I've always been terrified of getting cancer and have had severe health anxiety ever since my mum was diagnosed with 2x breast cancer when I was 10, and again when I was 20 years old (she's fine now), plus her bout with cervical cancer too. My nan had lung cancer, (and possibly skin which I only found out recently), and I'm screaming internally at myself that I haven't had it examined before now because I think I've basically just made my worse fear come true. I've recently had so much death anxiety after seeing something on TV that sent me into a panic attack, and I think that this is the universe's way of making me deal with it – by looking it directly in the face. (I should mention that physically I feel fine, but who knows what nasty things are currently lurking inside me.)
I'm just deeply sad knowing that it's most unlikely that I'll ever get to do the things that I want to –– have kids, get married, travel the world, and grow into old age gracefully with a husband and children like so many of my favourite people. I was looking forward to celebrating my 30th birthday and the entire decade really, which I feel like is becoming less of a possibility. I'm also heartbroken at the hurt that this is going to cause my parents, as I'm an only child (and quite a miracle really -- I was born 12 weeks early, weight 2lb 2oz.) and I just know that it's going to rip them into pieces... not to mention all of my other friends and family. I was just so looking forward to life and adventure, and I'm overwhelmed knowing that it's most likely going to be over soon. I know that we can't control what happens to us and that the grim reaper is inescapable for everybody, but I was just hoping that I would have at least another three or four decades before he caught up with me. (By which time I was hoping they would also have invented a miraculous new cancer treatment that targets the cells in the same way that the Covid jab did, and would give people decades worth of life!)

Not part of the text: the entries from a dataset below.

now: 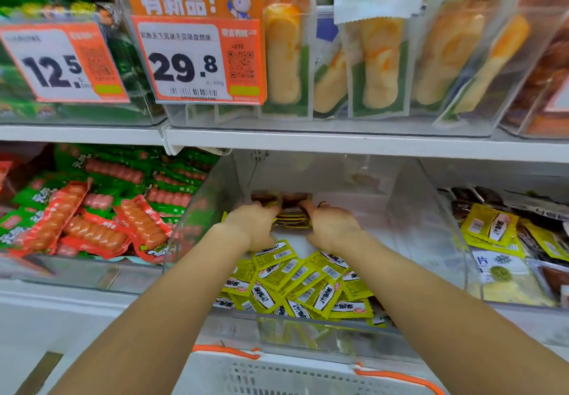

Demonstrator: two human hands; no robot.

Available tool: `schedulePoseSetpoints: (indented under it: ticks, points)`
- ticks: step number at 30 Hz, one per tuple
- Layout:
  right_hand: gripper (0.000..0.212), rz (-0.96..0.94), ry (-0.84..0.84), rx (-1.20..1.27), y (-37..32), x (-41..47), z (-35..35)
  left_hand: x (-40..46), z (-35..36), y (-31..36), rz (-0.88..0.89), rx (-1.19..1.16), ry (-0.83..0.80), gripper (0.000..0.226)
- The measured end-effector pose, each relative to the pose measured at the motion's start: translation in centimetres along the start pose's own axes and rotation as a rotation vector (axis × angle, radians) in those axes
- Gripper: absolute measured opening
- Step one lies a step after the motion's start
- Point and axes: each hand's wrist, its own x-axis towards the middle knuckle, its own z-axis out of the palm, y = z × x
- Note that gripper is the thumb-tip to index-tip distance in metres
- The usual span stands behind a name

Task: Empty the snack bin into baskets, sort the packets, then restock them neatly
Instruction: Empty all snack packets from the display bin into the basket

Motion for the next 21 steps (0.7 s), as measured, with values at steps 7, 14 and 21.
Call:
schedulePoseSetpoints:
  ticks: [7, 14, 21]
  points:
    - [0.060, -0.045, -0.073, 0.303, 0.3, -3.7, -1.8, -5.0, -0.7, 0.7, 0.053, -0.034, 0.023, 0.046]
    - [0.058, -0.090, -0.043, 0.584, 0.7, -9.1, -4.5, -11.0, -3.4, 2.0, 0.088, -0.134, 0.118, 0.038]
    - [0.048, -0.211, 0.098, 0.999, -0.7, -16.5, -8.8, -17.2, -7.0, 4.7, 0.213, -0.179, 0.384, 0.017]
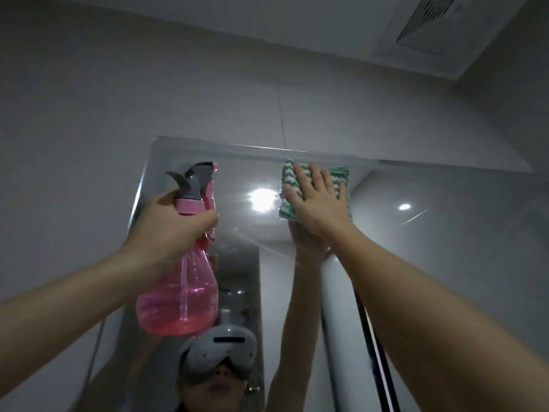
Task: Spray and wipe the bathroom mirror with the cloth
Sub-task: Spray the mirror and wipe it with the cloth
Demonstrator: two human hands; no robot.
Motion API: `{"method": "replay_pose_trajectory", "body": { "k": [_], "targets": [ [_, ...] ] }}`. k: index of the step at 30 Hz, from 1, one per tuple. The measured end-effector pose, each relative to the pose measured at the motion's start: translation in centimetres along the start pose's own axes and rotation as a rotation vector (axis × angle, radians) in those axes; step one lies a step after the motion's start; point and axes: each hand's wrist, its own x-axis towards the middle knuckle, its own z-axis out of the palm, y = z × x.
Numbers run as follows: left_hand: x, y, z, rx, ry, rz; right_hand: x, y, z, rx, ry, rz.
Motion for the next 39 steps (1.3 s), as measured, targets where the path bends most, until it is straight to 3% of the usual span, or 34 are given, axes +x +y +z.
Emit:
{"method": "replay_pose_trajectory", "body": {
  "k": [4,12,16,24,30,39],
  "targets": [
    [-0.6,0.6,1.6,0.008,-0.035,0.007,-0.7,2.2,-0.4,0.011,-0.003,0.056],
    [1.1,0.0,-0.3,0.018,-0.051,0.023,0.4,-2.6,0.5,0.053,0.059,0.189],
    [2.3,-0.6,-2.5,0.057,-0.029,0.062,2.4,-7.9,1.2,0.068,0.067,0.116],
    [2.9,-1.9,-7.4,0.078,0.097,0.086,4.7,-19.1,3.2,0.009,0.050,-0.245],
    [2.0,-2.2,-7.8,0.073,0.082,0.074,4.6,-15.8,2.4,-0.024,-0.030,-0.370],
    [-3.8,-2.1,-4.1,-0.077,-0.062,-0.049,-2.9,-3.9,1.6,-0.020,-0.028,-0.071]
  ]
}}
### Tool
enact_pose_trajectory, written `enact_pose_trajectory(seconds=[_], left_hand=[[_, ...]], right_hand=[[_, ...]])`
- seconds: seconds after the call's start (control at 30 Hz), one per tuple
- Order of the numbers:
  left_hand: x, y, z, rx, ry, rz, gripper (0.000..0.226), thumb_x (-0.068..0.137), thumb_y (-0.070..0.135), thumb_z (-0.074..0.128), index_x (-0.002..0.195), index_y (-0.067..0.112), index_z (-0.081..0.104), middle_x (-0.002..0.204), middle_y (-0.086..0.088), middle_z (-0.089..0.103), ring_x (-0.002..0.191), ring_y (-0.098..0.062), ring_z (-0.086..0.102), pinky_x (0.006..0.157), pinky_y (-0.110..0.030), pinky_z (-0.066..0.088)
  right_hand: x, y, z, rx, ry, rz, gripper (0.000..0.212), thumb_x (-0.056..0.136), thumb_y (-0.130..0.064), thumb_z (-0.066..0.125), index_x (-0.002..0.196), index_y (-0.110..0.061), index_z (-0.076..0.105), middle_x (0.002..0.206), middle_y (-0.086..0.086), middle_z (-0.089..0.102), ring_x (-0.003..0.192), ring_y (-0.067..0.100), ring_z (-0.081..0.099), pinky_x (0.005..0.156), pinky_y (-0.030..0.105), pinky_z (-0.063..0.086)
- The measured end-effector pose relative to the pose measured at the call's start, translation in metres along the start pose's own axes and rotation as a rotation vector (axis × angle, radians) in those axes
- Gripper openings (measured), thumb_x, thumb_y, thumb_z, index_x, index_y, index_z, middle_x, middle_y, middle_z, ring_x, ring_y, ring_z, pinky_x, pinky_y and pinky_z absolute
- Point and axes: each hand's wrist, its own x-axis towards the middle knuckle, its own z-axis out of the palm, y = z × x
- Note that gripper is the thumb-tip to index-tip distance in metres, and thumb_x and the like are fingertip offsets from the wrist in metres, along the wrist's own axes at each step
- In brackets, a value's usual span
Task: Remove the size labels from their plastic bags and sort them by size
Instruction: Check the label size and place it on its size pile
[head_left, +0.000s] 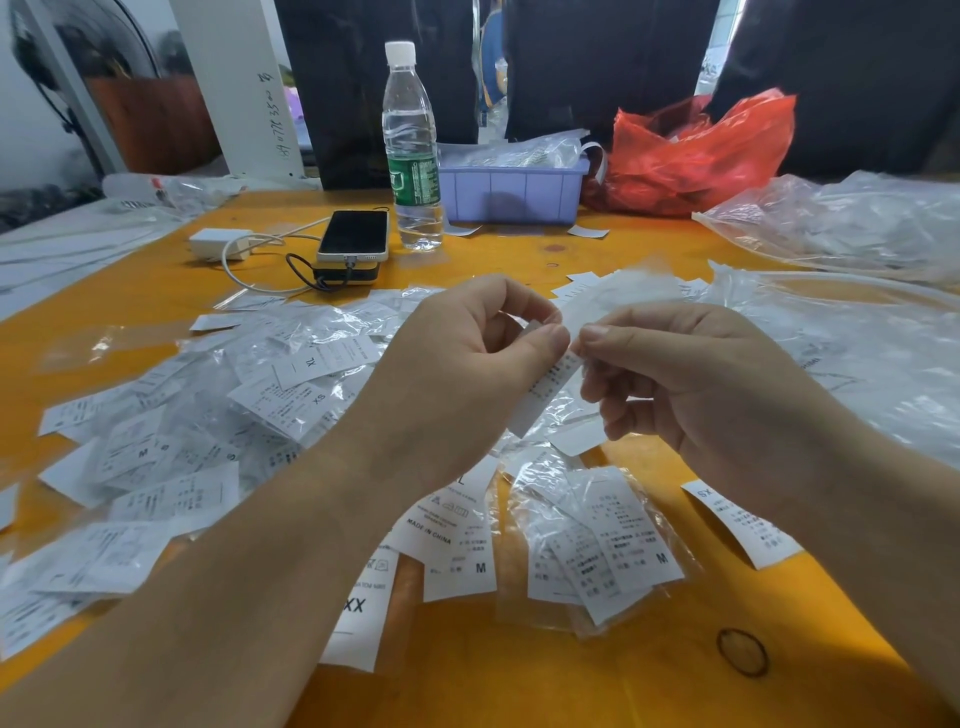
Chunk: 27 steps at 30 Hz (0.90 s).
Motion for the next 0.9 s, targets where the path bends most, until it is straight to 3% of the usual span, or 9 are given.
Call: enact_pose_trajectory(seconds=[0.27,0.47,0.9], left_hand=[[0.0002,-0.0014,0.0006,0.011,-0.006,0.012,0.002,0.090,0.029,0.066,0.089,0.028,0.064,0.078,0.004,0.071,0.066,-0.011,0.066,0.054,-0.021,0.052],[-0.0007,-0.0001,0.0001,0.006,-0.021,0.026,0.009,0.088,0.034,0.067,0.092,0.026,0.064,0.076,-0.002,0.072,0.069,-0.020,0.066,0.059,-0.034,0.054],[0.0001,-0.0007,0.0006,0.005,-0.037,0.025,0.004,0.090,0.032,0.065,0.091,0.029,0.063,0.078,0.000,0.071,0.068,-0.016,0.066,0.057,-0.032,0.054]], right_hand=[[0.0001,0.0008,-0.0003,-0.019,0.054,-0.028,0.020,0.090,-0.015,0.061,0.073,-0.008,0.071,0.063,0.006,0.063,0.055,0.014,0.055,0.050,0.024,0.048],[-0.0013,0.0009,0.0032,-0.034,0.005,0.003,0.017,0.090,-0.016,0.062,0.079,-0.005,0.070,0.063,0.005,0.063,0.057,0.014,0.056,0.051,0.023,0.049],[-0.0007,0.0015,0.0015,-0.032,-0.020,0.022,0.016,0.091,-0.016,0.061,0.080,-0.007,0.069,0.063,0.004,0.063,0.057,0.013,0.057,0.051,0.022,0.049]])
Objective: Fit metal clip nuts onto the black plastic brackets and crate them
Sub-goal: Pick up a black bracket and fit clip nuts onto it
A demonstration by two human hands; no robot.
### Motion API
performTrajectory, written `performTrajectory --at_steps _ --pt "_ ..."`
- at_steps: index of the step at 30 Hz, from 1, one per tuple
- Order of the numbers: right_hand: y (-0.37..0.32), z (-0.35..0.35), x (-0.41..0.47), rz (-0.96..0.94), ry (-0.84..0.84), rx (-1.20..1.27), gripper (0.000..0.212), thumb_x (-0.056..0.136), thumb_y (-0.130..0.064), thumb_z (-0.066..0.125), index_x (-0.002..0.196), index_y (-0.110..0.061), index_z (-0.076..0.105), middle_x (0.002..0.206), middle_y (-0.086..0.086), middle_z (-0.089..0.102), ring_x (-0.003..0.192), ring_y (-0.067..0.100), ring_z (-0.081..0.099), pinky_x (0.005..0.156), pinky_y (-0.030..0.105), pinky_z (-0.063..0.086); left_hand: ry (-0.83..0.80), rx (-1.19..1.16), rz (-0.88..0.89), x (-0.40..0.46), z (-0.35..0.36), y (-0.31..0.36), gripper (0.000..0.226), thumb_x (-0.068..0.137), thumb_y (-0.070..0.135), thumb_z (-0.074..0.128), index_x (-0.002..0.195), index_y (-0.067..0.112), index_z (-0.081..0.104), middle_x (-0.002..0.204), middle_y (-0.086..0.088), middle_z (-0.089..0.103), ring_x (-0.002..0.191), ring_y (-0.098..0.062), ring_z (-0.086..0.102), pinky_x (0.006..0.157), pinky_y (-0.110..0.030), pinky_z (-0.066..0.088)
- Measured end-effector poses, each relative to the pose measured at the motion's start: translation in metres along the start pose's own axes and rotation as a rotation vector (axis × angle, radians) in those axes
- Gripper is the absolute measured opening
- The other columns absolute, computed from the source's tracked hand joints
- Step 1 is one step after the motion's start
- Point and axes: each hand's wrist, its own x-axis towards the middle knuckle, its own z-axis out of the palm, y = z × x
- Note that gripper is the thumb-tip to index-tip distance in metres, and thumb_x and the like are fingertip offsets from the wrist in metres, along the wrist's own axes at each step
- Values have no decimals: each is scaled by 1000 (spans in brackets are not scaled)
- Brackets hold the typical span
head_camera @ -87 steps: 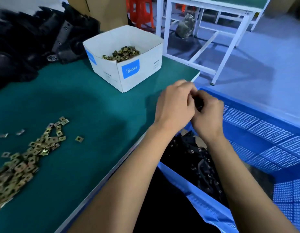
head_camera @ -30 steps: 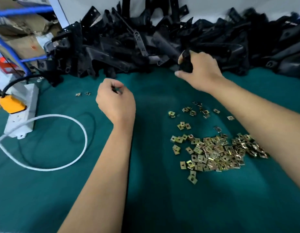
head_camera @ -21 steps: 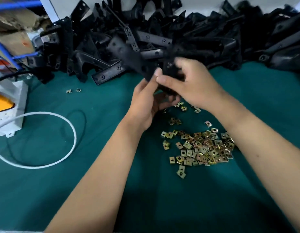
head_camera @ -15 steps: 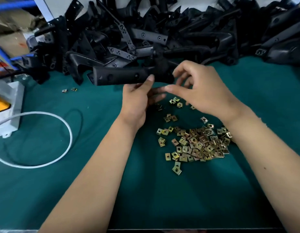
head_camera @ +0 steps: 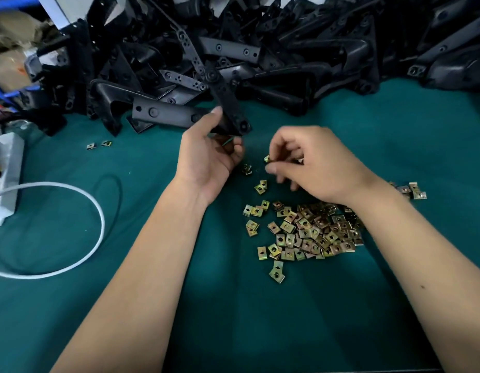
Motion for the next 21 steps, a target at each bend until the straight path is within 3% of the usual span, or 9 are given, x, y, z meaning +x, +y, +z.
performTrajectory --at_steps 3,7,11,14,16,21 --pt "-2 5 2 -12 159 321 15 94 3 68 92 -3 55 83 14 74 74 24 76 51 32 57 -67 36 -34 1 -2 -1 16 96 23 67 106 13 59 91 -5 58 69 -14 50 63 -22 46" --pt "-4 12 7 14 321 541 4 95 2 67 98 1 67 79 14 73 63 22 68 54 29 54 -152 136 -11 0 -2 -3 10 94 18 70 95 12 62 84 -3 60 65 -11 47 56 -19 43" --pt "0 14 9 72 370 560 17 97 0 66 105 -10 77 70 1 69 60 14 61 58 23 52 -180 291 21 -2 -3 -6 20 95 20 71 109 9 61 84 -1 63 63 -9 49 53 -19 44" --pt "-1 15 9 97 355 558 17 99 -3 64 108 -10 77 83 4 73 70 15 64 57 25 53 -169 305 7 -3 -1 -9 38 91 21 72 123 7 56 92 -4 65 63 -9 54 54 -20 47" --pt "-4 15 8 95 328 554 18 99 -3 64 102 -16 77 87 6 73 71 19 64 58 26 55 -178 296 -1 -3 -2 -10 33 93 20 71 120 7 57 91 -4 67 63 -9 55 54 -20 48" --pt "-4 9 7 102 308 405 16 101 -5 60 98 -15 73 66 -5 63 56 12 60 60 26 54 -214 321 21 -3 -3 -11 19 98 17 68 112 10 60 90 -3 71 62 -8 59 55 -21 49"
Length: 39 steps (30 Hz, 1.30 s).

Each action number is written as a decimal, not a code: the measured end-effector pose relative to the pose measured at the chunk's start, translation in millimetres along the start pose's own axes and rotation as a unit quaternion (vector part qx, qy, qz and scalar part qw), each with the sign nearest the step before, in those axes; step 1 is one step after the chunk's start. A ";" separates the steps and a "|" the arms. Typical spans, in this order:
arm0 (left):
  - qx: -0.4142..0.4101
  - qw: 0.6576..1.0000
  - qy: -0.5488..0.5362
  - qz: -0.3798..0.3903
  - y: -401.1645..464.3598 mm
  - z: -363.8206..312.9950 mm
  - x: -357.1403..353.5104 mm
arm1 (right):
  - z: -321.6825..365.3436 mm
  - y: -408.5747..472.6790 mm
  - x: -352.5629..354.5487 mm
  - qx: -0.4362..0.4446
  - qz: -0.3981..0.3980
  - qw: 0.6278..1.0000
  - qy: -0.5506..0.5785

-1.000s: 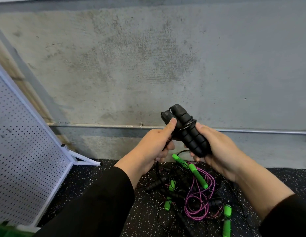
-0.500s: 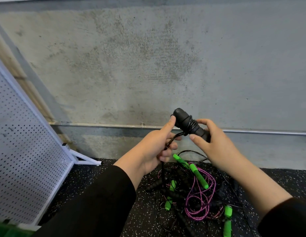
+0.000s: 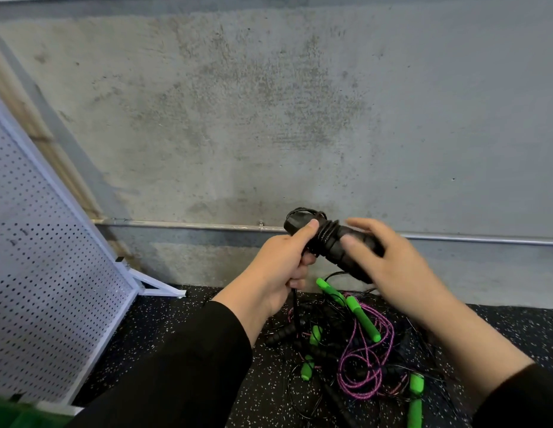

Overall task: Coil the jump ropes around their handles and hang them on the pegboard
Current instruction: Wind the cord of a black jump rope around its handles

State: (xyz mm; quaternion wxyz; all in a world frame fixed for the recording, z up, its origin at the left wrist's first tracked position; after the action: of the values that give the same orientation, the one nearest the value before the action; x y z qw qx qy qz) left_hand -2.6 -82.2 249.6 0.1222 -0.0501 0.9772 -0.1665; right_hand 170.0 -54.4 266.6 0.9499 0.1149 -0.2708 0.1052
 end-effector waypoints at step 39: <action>0.025 0.996 0.019 -0.081 3.6 9.2 13.8 | 1.5 -0.9 -16.3 0.112 0.016 0.954 -0.278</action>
State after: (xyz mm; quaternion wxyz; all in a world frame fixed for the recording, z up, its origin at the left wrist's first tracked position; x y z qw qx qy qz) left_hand -13.8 -83.6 236.9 0.0910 -0.1232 0.9675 -0.2013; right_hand 156.0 -58.0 258.9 0.8167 0.2410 -0.5119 0.1136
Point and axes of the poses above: each hand's wrist, its own y-axis towards the middle knuckle, its own x-axis out of the back of the hand, z = x × y, the point moved 4 cm from there along y, towards the middle knuckle, and after that the axes turned 2 degrees about -y, right-handed, at the moved point
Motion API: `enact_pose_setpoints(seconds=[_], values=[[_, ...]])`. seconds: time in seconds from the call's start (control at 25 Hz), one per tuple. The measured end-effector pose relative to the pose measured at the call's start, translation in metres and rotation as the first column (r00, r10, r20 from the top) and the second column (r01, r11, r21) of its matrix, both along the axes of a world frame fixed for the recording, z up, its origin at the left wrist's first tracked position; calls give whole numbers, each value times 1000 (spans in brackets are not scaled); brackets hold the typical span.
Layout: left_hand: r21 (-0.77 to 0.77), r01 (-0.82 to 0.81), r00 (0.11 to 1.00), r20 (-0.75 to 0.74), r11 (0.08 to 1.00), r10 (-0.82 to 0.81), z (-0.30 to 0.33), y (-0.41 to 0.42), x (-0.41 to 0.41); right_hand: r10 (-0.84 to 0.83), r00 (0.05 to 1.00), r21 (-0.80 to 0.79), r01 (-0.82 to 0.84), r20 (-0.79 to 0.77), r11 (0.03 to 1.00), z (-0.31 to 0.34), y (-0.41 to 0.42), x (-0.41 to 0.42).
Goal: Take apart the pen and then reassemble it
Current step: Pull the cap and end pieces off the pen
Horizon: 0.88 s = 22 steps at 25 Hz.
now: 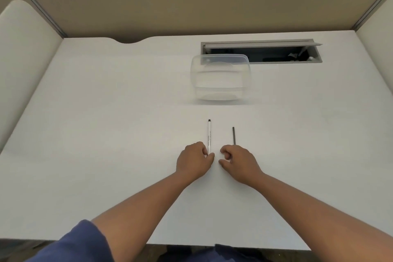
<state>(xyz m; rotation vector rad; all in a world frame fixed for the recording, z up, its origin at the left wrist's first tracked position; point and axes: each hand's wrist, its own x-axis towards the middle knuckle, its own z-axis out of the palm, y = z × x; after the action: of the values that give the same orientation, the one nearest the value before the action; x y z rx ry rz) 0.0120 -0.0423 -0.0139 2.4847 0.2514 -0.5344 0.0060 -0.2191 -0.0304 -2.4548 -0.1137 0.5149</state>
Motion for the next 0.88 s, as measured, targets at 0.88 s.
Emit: enact_pose_setpoints(seconds=[0.88], values=[[-174, 236, 955, 222, 956, -195, 78, 32, 7, -390, 783, 658, 620, -485, 427, 108, -7, 29]])
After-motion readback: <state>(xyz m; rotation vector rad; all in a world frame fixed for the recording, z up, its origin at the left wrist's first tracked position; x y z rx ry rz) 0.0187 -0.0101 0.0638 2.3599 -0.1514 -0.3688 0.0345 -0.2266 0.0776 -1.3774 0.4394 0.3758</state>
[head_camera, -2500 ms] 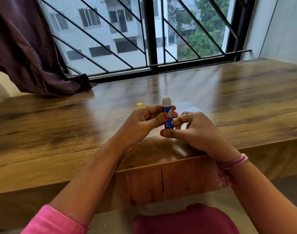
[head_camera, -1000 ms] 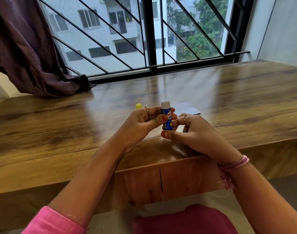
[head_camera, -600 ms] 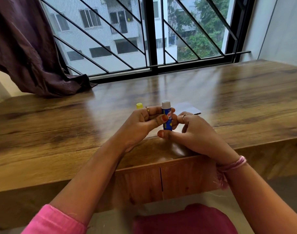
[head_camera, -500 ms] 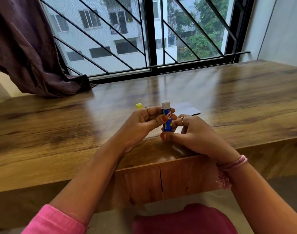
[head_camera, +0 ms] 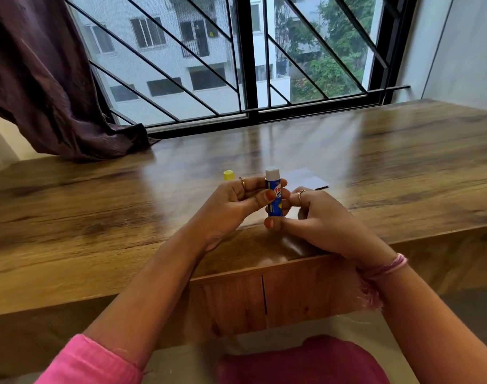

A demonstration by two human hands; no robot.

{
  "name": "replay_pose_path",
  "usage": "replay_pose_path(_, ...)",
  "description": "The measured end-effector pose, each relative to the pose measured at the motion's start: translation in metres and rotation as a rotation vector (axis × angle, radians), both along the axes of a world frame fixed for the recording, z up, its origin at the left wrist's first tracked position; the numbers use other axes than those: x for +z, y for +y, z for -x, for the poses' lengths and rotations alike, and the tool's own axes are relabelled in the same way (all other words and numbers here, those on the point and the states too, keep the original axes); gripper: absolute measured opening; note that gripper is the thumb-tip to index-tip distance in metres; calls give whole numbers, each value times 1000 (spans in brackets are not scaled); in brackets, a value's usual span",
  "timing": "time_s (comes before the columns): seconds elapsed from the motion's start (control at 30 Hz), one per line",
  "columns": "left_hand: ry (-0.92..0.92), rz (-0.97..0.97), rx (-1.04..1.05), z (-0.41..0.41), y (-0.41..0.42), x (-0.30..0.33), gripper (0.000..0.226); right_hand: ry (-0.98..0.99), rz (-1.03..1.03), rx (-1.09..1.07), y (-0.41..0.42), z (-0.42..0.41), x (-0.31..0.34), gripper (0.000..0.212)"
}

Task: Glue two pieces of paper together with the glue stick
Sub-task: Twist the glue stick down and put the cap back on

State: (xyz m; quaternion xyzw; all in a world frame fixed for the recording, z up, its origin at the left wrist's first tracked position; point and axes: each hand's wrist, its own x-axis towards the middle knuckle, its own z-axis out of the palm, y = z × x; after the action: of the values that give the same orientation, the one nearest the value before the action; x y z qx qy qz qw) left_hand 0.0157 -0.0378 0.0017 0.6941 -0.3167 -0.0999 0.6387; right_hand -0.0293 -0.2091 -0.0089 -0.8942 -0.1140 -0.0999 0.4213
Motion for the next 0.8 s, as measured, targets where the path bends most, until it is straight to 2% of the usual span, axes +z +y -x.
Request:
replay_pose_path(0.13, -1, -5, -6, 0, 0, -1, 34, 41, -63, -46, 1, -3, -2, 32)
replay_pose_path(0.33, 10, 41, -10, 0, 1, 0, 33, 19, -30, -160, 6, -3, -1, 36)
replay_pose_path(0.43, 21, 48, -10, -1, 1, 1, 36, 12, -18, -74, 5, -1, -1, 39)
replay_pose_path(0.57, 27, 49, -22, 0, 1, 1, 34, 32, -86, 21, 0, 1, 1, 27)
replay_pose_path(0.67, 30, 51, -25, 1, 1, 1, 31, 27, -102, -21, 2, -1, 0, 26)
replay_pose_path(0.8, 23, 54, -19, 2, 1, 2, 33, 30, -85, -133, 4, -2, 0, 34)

I just feel so stupid that I've let it go on this long, because I know how easily treatable it is the earlier you find it, and how the outcome could have been totally different if I'd only gone to the doctor back when I first noticed it properly a couple of years ago instead of letting it fester inside me because I was too busy doing everything. :(
I apologise for bombarding you with this, but thank you for listening. I haven't anybody else to talk to about it, and I really appreciate it.